How to (and not to) handle metadata in high momentum datasets

Theo McCaie
Apr 11, 2019 · 8 min read

In my previous article on big and fast moving (high momentum) datasets I discussed ways to efficiently manage the data within huge and rapidly changing datasets. However, I concluded that there was currently no clear way of safely and efficiently managing the metadata (data about the data). Here I present some of the challenges and potential solutions to that problem. The aforementioned post is recommended but not required reading.

Whats metadata

Here is some data:

13.7

It’s a nice number but without metadata, it’s meaningless. Metadata is the context that gives numbers, figures or data meaning.

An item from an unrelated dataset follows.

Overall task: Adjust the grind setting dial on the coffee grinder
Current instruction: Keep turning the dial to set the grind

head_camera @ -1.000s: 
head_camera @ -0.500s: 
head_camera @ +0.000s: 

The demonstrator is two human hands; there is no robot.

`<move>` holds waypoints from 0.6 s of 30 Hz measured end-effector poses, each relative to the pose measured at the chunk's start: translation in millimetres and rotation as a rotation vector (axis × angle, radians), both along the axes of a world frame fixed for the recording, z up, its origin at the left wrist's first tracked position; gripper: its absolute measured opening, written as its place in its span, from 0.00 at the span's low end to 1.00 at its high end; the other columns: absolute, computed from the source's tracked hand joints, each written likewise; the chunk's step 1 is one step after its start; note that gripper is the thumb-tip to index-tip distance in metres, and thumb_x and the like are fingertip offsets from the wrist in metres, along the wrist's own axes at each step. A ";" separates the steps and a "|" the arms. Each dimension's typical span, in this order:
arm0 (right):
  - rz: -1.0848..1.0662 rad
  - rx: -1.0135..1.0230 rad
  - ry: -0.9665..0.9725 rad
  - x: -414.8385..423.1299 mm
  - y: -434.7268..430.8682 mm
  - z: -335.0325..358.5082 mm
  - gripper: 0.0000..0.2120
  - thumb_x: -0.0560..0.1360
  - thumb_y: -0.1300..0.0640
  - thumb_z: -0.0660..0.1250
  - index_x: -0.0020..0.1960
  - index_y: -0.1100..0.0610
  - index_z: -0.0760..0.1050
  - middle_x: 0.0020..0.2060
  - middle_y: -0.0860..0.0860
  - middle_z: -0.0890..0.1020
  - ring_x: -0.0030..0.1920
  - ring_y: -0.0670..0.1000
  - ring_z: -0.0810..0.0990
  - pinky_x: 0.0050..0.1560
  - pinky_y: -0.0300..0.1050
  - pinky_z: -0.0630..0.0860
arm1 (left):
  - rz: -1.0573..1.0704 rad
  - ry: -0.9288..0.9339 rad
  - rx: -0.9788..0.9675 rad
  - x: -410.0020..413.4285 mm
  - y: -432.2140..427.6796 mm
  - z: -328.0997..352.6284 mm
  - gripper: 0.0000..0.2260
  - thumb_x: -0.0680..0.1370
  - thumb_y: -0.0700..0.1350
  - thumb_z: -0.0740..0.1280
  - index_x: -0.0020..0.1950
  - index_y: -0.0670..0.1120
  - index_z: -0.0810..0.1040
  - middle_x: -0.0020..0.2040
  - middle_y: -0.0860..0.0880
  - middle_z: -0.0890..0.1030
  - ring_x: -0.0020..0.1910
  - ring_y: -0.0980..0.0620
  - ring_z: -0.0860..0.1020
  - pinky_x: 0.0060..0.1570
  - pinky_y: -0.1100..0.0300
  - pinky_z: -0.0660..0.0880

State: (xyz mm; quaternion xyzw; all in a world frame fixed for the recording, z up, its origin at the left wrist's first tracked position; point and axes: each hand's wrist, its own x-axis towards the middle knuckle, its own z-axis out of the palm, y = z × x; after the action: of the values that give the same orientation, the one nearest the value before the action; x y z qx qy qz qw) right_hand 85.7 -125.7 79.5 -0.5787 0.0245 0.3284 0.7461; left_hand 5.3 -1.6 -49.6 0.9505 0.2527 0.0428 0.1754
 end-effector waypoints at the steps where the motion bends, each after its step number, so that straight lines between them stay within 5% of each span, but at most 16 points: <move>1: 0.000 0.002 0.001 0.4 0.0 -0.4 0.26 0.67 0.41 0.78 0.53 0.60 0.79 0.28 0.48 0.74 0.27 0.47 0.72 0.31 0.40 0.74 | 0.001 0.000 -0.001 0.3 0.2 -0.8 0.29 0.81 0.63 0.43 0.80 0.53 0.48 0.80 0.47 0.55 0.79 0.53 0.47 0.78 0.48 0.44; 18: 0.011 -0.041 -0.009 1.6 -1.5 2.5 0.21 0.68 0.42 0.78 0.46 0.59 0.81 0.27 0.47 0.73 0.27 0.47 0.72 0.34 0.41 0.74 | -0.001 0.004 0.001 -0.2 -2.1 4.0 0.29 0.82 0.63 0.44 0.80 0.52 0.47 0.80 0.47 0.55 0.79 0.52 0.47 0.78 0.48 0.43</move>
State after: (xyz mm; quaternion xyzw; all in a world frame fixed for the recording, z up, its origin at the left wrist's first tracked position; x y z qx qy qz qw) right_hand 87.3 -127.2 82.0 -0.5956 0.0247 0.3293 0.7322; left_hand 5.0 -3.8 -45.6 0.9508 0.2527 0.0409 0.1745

Let’s give our data (13.7) some metadata. Units: “Billion Years”, description: “Age of the universe”, source: “hubblesite.org”. Suddenly our data has meaning; that’s the power of metadata.

At the Met Office we handle petabytes of data in all different shapes, sizes and file types. If this data didn’t have reliable metadata associated with it we couldn’t do what we do.

A typical data set

To explore the problems of metadata handling in large fast moving datasets let’s work with an air temperature dataset as a simple example. This dataset gives you forecasts for the next three days on a two by four latitude-longitude grid. Here it is pictorial representation:

This is a 3D data set with dimensions time of forecast (forecast reference time), latitude and longitude. Many of our datasets would have higher numbers of dimensions as they may include forecast period, height, ensemble member or other dimensions.

Saving as Zarr

Sticking with our simple example, if we use xarray to save this data set as Zarr at root my.zarr it would look something like this:

This places the data in one array my.zarr/air_temperature and includes some metadata like the units in the .zattrs of this array. However, dimension metadata (such as which lat-long points does this data cover) gets placed in extra arrays, one for each dimension. An element (dimensions) in the .zattrs informs the client that these other arrays are dimensions of this data array and the order they are applied in.

Updates on moving data

This structure works ok with static data sets but if we consider a dataset that moves or changes we come across problems. Let’s work with the example of a forecast the rolls forward in time, providing a new forecast every day and dropping the oldest forecast at 3-days old. In my previous article, I discussed how using an offset attribute could allow for the data in a Zarr to be safely rolled forward without creating any inconsistencies. Now, however, there is the added complication of also updating the metadata.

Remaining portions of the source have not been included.